Thread: ALTER TABLE uses a bistate but not for toast tables
ATRewriteTable() calls table_tuple_insert() with a bistate, to avoid clobbering and polluting the buffers. But heap_insert() then calls heap_prepare_insert() > heap_toast_insert_or_update > toast_tuple_externalize > toast_save_datum > heap_insert(toastrel, toasttup, mycid, options, NULL /* without bistate:( */); I came up with this patch. I'm not sure but maybe it should be implemented at the tableam layer and not inside heap. Maybe the BulkInsertState should have a 2nd strategy buffer for toast tables. CREATE TABLE t(i int, a text, b text, c text,d text,e text,f text,g text); INSERT INTO t SELECT 0, array_agg(a),array_agg(a),array_agg(a),array_agg(a),array_agg(a),array_agg(a) FROM generate_series(1,999)n,repeat(n::text,99)a,generate_series(1,99)bGROUP BY b; INSERT INTO t SELECT * FROM t; INSERT INTO t SELECT * FROM t; INSERT INTO t SELECT * FROM t; INSERT INTO t SELECT * FROM t; ALTER TABLE t ALTER i TYPE smallint; SELECT COUNT(1), relname, COUNT(1) FILTER(WHERE isdirty) FROM pg_buffercache b JOIN pg_class c ON c.oid=b.relfilenode GROUPBY 2 ORDER BY 1 DESC LIMIT 9; Without this patch: postgres=# SELECT COUNT(1), relname, COUNT(1) FILTER(WHERE isdirty) FROM pg_buffercache b JOIN pg_class c ON c.oid=b.relfilenodeGROUP BY 2 ORDER BY 1 DESC LIMIT 9; 10283 | pg_toast_55759 | 8967 With this patch: 1418 | pg_toast_16597 | 1418 -- Justin
Attachment
Hi,
On 6/22/22 4:38 PM, Justin Pryzby wrote:
ATRewriteTable() calls table_tuple_insert() with a bistate, to avoid clobbering and polluting the buffers. But heap_insert() then calls heap_prepare_insert() > heap_toast_insert_or_update > toast_tuple_externalize > toast_save_datum > heap_insert(toastrel, toasttup, mycid, options, NULL /* without bistate:( */);
Good catch!
I came up with this patch.
+ /* Release pin after main table, before switching to write to toast table */
+ if (bistate)
+ ReleaseBulkInsertStatePin(bistate);
I'm not sure we should release and reuse here the bistate of the main table: it looks like that with the patch ReadBufferBI() on the main relation wont have the desired block already pinned (then would need to perform a read).

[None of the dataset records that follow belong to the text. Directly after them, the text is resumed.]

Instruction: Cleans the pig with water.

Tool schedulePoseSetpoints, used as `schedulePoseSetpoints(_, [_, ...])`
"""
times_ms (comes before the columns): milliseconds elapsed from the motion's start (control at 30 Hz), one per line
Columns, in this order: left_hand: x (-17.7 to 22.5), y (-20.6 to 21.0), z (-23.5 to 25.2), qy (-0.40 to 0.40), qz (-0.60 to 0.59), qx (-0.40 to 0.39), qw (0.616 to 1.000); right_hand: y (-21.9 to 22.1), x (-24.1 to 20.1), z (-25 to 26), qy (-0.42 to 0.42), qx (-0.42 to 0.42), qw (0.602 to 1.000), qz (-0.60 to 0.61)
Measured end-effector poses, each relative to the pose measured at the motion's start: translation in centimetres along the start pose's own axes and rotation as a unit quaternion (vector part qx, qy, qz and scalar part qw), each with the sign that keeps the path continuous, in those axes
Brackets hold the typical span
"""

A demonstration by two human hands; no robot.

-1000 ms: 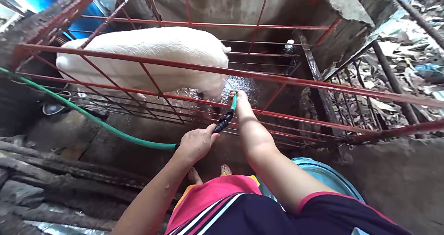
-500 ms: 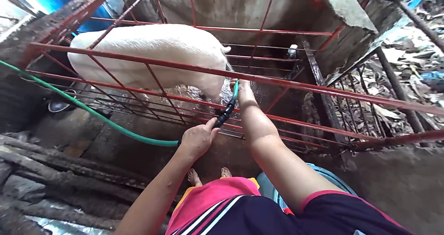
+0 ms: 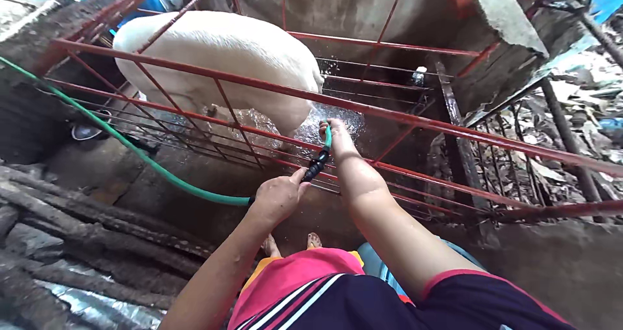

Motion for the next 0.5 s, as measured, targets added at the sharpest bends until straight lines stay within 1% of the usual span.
schedulePoseSetpoints(100, [-0.3, -0.2, -0.5, -0.008, 0.0, -0.014, 1.0, -1.2, 2.5, 0.5, 0.034, 0.046, 0.998, 0.013])
schedulePoseSetpoints(200, [-0.5, -0.3, -0.9, -0.015, 0.003, -0.018, 1.0, -1.6, 3.6, -0.4, 0.034, 0.026, 0.999, 0.0])
schedulePoseSetpoints(267, [-0.6, -0.4, -1.1, -0.019, 0.002, -0.015, 1.0, -0.9, 3.6, -1.1, 0.022, 0.02, 1.0, 0.007])
schedulePoseSetpoints(367, [-1.3, 0.0, -1.0, -0.006, -0.011, -0.004, 1.0, 0.1, 2.4, -1.3, -0.015, 0.014, 0.999, 0.029])
schedulePoseSetpoints(500, [-1.7, 1.0, -0.4, -0.005, -0.03, -0.017, 0.999, -1.9, 2.3, -1.0, -0.02, 0.046, 0.998, -0.037])
Point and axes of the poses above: each hand's wrist, its own z-axis towards the middle knuckle, its own y-axis out of the palm, x = y × z, the point moved 4 cm from there along z, towards the middle knuckle, and after that the axes turned 2 degrees about x, right-handed, at the moved point
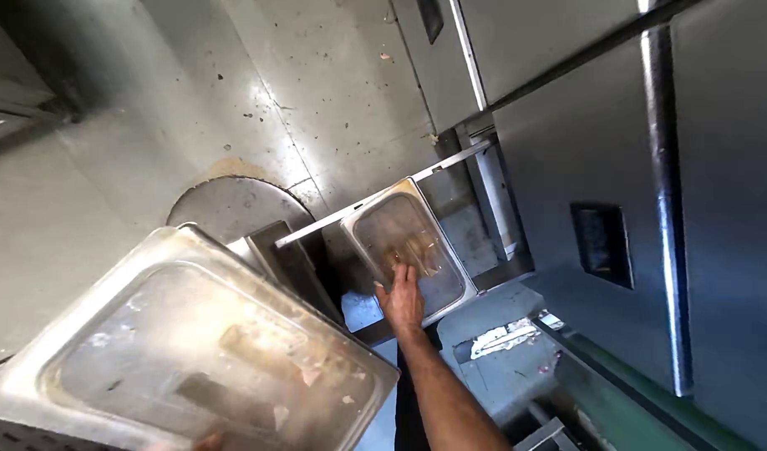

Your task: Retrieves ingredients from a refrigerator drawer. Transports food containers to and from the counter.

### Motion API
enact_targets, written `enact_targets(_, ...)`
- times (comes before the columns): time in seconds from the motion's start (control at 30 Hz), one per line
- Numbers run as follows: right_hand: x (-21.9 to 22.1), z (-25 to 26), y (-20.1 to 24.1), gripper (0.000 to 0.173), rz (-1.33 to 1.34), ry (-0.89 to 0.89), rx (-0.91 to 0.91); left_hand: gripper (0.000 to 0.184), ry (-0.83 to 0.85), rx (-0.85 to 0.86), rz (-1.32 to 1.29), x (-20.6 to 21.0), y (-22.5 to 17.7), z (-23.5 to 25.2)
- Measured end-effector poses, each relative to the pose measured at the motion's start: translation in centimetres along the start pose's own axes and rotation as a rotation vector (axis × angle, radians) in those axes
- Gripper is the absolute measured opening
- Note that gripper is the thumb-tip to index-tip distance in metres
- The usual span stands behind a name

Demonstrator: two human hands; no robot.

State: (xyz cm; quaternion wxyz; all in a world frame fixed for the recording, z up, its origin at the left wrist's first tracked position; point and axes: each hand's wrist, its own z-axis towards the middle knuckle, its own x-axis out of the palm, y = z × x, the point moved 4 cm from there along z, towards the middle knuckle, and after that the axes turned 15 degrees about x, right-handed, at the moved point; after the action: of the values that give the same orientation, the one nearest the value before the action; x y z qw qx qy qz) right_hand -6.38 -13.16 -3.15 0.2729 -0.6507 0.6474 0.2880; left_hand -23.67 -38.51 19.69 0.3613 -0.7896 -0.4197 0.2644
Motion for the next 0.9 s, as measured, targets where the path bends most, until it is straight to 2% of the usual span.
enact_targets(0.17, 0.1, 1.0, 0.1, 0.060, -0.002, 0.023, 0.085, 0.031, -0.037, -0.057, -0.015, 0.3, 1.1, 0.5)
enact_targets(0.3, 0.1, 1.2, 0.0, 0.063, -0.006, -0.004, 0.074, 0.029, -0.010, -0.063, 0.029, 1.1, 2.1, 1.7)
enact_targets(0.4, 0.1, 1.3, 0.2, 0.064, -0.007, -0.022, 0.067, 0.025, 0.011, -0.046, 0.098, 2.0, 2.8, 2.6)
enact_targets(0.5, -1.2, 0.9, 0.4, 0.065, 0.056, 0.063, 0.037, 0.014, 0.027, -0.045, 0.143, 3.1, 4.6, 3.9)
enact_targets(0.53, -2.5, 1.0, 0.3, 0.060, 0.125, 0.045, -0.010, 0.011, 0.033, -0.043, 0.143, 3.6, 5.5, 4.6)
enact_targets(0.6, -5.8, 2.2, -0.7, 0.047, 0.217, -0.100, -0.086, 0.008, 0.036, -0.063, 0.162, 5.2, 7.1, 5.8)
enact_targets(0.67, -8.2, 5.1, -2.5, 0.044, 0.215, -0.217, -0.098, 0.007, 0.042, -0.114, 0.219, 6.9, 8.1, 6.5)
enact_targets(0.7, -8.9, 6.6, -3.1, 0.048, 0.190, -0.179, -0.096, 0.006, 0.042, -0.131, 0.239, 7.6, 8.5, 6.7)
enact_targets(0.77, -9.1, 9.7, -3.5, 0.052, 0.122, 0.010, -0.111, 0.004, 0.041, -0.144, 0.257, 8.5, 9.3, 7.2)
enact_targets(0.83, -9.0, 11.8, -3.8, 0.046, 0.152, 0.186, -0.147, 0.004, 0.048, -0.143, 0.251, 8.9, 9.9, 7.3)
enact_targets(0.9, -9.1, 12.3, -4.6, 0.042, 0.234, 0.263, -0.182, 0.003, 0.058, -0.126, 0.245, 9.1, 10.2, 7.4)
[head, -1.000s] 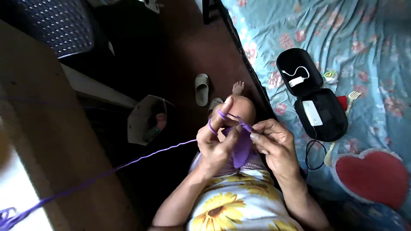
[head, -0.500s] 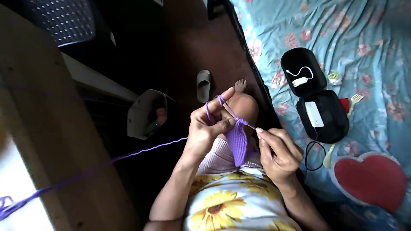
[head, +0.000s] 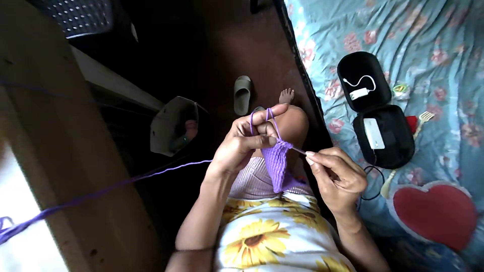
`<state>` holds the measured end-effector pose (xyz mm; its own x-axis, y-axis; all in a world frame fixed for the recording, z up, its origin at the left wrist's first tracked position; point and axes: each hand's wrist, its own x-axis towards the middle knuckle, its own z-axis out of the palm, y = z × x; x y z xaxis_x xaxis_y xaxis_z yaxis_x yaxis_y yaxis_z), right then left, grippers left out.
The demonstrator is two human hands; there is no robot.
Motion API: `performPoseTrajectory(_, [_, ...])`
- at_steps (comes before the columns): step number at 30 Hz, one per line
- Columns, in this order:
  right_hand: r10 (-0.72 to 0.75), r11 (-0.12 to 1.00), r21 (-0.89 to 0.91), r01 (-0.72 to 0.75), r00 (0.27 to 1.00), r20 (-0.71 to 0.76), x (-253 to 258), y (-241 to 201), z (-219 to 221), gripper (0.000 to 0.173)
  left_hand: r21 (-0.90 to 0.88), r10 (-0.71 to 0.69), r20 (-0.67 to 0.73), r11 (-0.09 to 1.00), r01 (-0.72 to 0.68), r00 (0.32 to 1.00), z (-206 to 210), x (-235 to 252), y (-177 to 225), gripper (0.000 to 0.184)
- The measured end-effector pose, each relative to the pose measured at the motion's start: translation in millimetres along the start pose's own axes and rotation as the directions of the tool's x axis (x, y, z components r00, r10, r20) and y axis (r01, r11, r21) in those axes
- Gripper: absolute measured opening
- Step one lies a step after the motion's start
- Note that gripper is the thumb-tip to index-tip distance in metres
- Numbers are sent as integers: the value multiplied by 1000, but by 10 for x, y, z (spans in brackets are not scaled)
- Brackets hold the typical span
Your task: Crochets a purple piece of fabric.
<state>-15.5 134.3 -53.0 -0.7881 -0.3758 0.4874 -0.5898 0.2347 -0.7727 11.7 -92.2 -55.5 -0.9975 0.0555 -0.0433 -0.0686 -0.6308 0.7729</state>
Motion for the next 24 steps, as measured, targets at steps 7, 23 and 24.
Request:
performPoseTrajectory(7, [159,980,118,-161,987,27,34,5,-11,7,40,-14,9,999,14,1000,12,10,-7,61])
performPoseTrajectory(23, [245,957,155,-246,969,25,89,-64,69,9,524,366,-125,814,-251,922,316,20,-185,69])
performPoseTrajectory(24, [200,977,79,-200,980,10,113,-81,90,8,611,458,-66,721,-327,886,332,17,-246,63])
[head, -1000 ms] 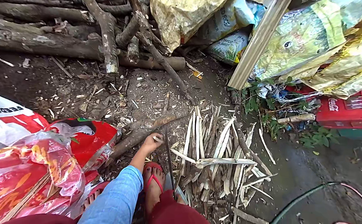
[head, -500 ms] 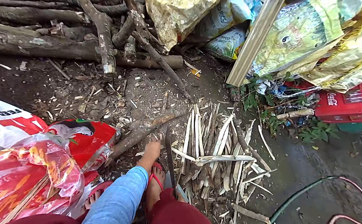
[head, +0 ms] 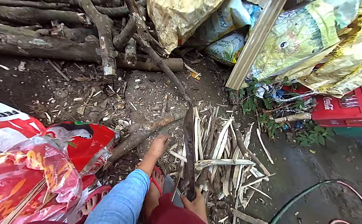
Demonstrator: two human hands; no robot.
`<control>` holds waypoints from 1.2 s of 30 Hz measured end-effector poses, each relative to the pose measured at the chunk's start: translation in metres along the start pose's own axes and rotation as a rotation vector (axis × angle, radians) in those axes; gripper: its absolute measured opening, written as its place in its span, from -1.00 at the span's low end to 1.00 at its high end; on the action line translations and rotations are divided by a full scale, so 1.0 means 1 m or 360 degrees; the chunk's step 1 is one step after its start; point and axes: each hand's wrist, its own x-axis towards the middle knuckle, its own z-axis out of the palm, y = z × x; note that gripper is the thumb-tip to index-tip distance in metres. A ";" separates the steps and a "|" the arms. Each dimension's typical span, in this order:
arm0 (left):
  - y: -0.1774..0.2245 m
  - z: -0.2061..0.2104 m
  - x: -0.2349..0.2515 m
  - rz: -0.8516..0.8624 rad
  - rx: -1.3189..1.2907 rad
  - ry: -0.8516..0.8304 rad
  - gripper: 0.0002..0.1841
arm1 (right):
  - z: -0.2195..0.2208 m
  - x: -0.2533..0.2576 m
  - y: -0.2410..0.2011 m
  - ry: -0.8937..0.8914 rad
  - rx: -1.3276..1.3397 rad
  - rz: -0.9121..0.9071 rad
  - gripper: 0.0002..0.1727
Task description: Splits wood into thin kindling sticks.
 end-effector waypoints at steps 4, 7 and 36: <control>-0.009 0.013 0.000 0.0042 0.0008 -0.0039 -0.68 | 0.003 -0.003 -0.007 0.0051 -0.0185 -0.0052 -0.49; -0.007 0.013 0.000 0.0017 0.0008 -0.0044 -0.67 | 0.013 -0.003 -0.004 0.0040 -0.0277 -0.0033 -0.52; 0.001 0.015 0.000 -0.0164 0.0032 -0.0054 -0.62 | 0.027 0.013 -0.016 -0.0107 -0.0545 0.0252 -0.48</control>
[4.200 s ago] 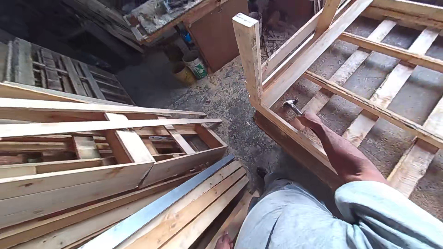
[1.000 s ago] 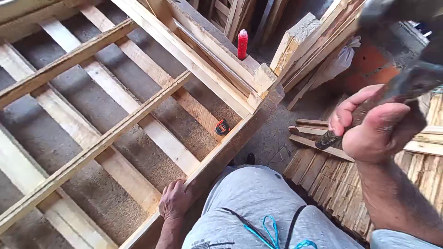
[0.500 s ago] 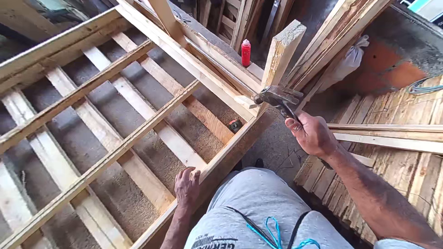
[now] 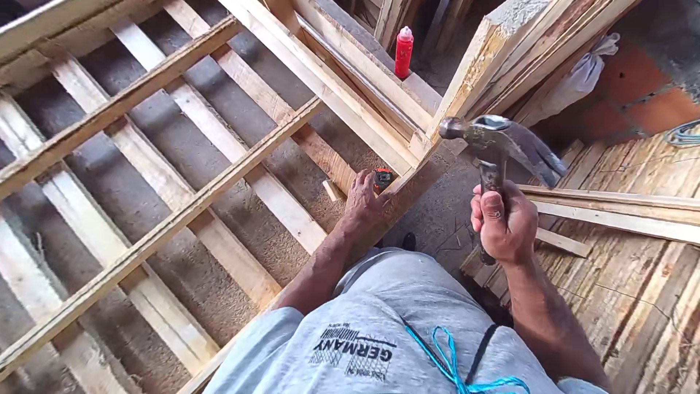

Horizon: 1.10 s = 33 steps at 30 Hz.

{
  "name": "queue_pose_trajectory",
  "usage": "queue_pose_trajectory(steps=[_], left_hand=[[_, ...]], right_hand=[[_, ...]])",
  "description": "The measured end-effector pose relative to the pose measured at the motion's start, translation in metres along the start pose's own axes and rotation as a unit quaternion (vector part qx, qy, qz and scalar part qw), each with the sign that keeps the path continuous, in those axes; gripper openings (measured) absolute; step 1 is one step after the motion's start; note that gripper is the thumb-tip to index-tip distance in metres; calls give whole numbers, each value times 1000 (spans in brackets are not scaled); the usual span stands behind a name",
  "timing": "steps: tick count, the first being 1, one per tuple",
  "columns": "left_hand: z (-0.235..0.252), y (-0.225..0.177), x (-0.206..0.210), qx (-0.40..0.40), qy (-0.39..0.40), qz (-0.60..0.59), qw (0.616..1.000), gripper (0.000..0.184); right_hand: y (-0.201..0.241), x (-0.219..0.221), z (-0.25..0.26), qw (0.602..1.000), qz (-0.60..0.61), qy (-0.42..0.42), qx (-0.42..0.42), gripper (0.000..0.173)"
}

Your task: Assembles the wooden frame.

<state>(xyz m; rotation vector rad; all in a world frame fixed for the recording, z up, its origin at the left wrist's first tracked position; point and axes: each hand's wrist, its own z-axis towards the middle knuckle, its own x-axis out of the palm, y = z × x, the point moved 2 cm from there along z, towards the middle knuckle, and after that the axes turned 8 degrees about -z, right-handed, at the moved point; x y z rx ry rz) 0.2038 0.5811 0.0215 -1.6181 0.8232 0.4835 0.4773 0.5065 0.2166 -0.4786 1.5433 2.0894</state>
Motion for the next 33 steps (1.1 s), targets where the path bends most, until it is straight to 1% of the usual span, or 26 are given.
queue_pose_trajectory(steps=[2,3,4,5,6,7,8,9,10,11,13,14,15,16,17,18,19,20,21,23,25,27,29,31,33], left_hand=[[-13,13,5,-9,27,-9,1000,87],[-22,19,8,-10,35,-9,999,86],[-31,25,11,-10,41,-10,999,86],[-37,29,13,-7,41,-5,999,86],[-40,33,15,2,31,-1,1000,84],[-40,36,17,14,16,1,1000,80],[-40,38,20,20,5,2,1000,76],[-39,39,21,19,4,5,1000,74],[-35,38,21,16,5,8,1000,73],[-35,38,20,14,12,13,1000,72],[-31,35,21,10,24,20,999,69],[-31,35,22,2,34,22,999,68],[-31,35,23,-5,42,24,999,68],[-29,35,23,-10,49,25,998,67],[-28,35,23,-14,52,25,998,67],[-26,35,23,-18,53,22,998,66],[-25,34,24,-23,54,21,998,66],[-27,35,23,-29,56,22,998,66],[-26,34,23,-30,55,21,998,65],[-25,34,21,-34,53,14,998,64],[-26,34,21,-41,59,9,997,63],[-25,34,20,-51,71,8,996,62],[-24,35,20,-54,72,5,996,61],[-25,36,20,-56,73,-5,996,60],[-26,38,20,-54,72,-16,996,60]], right_hand=[[21,-9,11,991,48,-69,-105,47],[19,-6,14,983,62,-96,-146,45],[6,1,13,979,59,-110,-162,46],[-15,13,10,984,23,-103,-145,48],[-39,25,8,992,-48,-69,-93,53],[-58,34,8,991,-133,-3,-15,58],[-65,37,11,978,-187,71,61,61],[-61,35,15,968,-203,112,100,60],[-50,29,22,969,-196,117,95,58],[-36,23,23,979,-166,96,67,56],[-9,11,30,997,-77,16,-20,53],[-2,8,32,998,-39,-19,-54,52],[-3,10,32,996,-27,-40,-70,52],[-11,14,31,996,-51,-39,-65,54],[-24,18,29,993,-118,-6,-31,57],[-32,21,31,976,-206,65,27,60],[-35,22,36,948,-269,146,85,59],[-35,21,40,928,-292,196,120,57],[-31,16,46,923,-290,215,134,56],[-8,9,59,946,-239,192,109,52],[32,6,77,970,-180,146,73,50],[70,8,97,979,-166,115,38,46],[91,17,111,976,-178,125,21,41],[92,31,114,968,-175,169,55,36],[78,39,110,959,-128,220,128,31]])
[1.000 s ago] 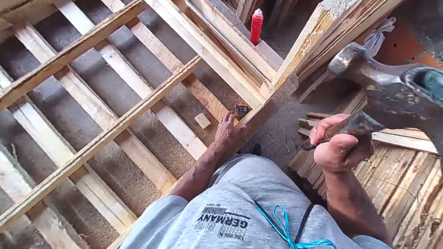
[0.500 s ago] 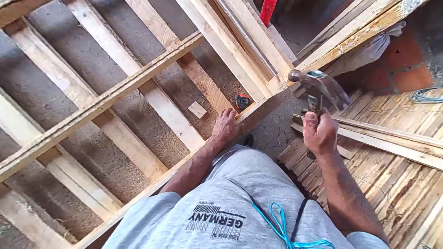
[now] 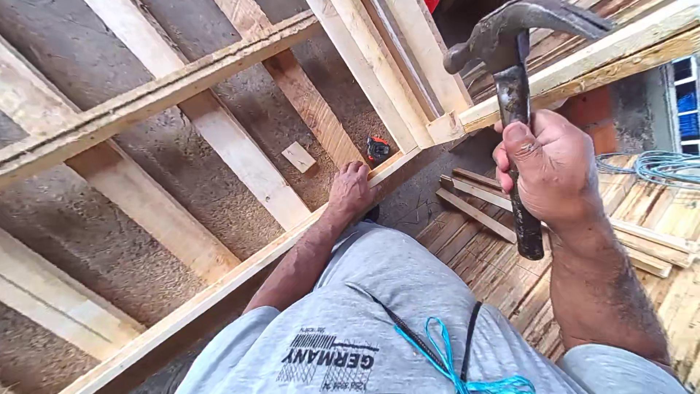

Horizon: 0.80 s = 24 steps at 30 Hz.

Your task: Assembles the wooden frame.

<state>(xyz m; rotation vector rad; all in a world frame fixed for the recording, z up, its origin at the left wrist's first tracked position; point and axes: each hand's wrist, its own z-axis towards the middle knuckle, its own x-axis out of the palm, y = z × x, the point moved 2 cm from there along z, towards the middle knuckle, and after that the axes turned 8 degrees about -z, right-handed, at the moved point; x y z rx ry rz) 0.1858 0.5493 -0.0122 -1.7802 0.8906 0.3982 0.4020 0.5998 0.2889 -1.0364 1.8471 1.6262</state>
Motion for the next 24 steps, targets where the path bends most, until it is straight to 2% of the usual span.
queue_pose_trajectory(steps=[3,5,10,12,14,16,18,19,22,24], left_hand=[[-1,2,-2,14,-3,-19,1000,60],[-1,4,-2,22,-3,-23,999,59],[4,3,2,15,22,-26,999,58],[8,2,2,6,31,-14,999,60],[9,1,3,-6,42,-2,999,60],[9,0,6,-17,38,11,999,59],[9,-1,6,-24,28,24,999,57],[9,-1,6,-32,28,30,999,57],[5,-6,9,-68,25,35,997,56],[4,-10,7,-95,10,51,994,55]], right_hand=[[-43,9,-13,993,89,67,49,31],[-81,8,-35,981,159,88,64,38],[-172,-10,-83,949,277,27,148,52],[-197,-14,-68,932,317,-21,174,51],[-214,-11,-32,901,384,-58,194,57],[-224,-8,18,874,442,-46,195,63],[-233,-3,67,879,435,46,191,62],[-237,-1,89,884,411,121,183,58],[-260,-17,146,869,342,336,126,45],[-284,-43,191,880,284,374,75,22]])
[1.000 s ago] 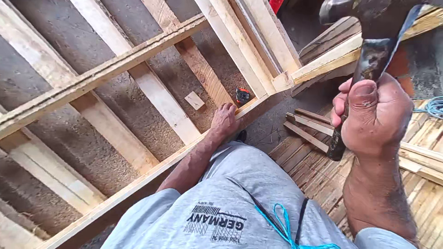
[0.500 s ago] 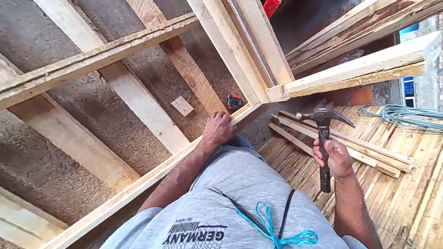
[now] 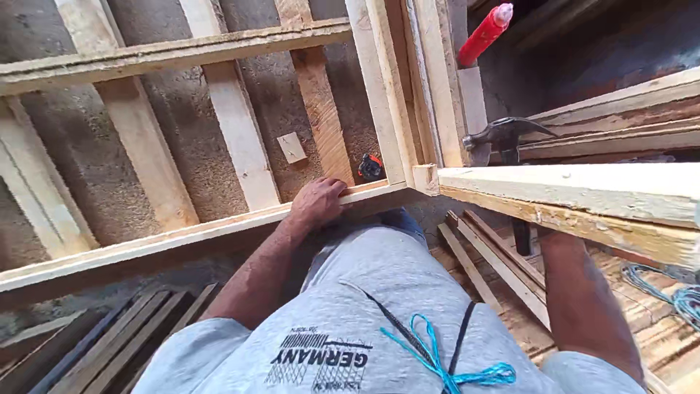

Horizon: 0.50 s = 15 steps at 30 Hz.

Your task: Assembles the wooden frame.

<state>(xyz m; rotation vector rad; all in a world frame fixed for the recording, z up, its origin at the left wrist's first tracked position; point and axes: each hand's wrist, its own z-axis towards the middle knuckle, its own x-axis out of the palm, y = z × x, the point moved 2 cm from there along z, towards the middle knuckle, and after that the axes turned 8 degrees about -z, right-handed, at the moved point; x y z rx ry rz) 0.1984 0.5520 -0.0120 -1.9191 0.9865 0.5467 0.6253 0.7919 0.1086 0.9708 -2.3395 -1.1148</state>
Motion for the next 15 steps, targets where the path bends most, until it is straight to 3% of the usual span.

What do you think about creating earlier a new dedicated bistate for the toast table?
+ if (bistate)
+ {
+ table_finish_bulk_insert(toastrel, options); // XXX
I think it's too early, as it looks to me that at this stage we may have not finished the whole bulk insert yet.
Regards,
-- Bertrand Drouvot PostgreSQL Contributors Team RDS Open Source Databases Amazon Web Services: https://aws.amazon.com
On Wed, Sep 07, 2022 at 10:48:39AM +0200, Drouvot, Bertrand wrote: > + if (bistate) > + { > + table_finish_bulk_insert(toastrel, options); // XXX > > I think it's too early, as it looks to me that at this stage we may have not > finished the whole bulk insert yet. Yeah, that feels fishy. Not sure what's the idea behind the XXX comment, either. I have marked this patch as RwF, following the lack of reply. -- Michael
Attachment
On Wed, Sep 07, 2022 at 10:48:39AM +0200, Drouvot, Bertrand wrote: > Hi, > > On 6/22/22 4:38 PM, Justin Pryzby wrote: > > ATRewriteTable() calls table_tuple_insert() with a bistate, to avoid clobbering > > and polluting the buffers. > > > > But heap_insert() then calls > > heap_prepare_insert() > > > heap_toast_insert_or_update > > > toast_tuple_externalize > > > toast_save_datum > > > heap_insert(toastrel, toasttup, mycid, options, NULL /* without bistate:( */); > > What do you think about creating earlier a new dedicated bistate for the > toast table? Yes, but I needed to think about what data structure to put it in... Here, I created a 2nd bistate for toast whenever creating a bistate for heap. That avoids the need to add arguments to tableam's table_tuple_insert(), in addition to the 6 other functions in the call stack. I also updated rewriteheap.c to handle the same problem in CLUSTER: postgres=# DROP TABLE t; CREATE TABLE t AS SELECT i, repeat((5555555+i)::text, 123456)t FROM generate_series(1,9999)i; postgres=# VACUUM FULL VERBOSE t ; SELECT COUNT(1), datname, coalesce(c.relname,b.relfilenode::text), d.relname FROM pg_buffercacheb LEFT JOIN pg_class c ON b.relfilenode=pg_relation_filenode(c.oid) LEFT JOIN pg_class d ON d.reltoastrelid=c.oidLEFT JOIN pg_database db ON db.oid=b.reldatabase GROUP BY 2,3,4 ORDER BY 1 DESC LIMIT 22; Unpatched: 5000 | postgres | pg_toast_96188840 | t => 40MB of shared buffers Patched: 2048 | postgres | pg_toast_17097 | t Note that a similar problem seems to exist in COPY ... but I can't see how to fix that one. -- Justin
Attachment
Hi!
Found this discussion for our experiments with TOAST, I'd have to check it under [1].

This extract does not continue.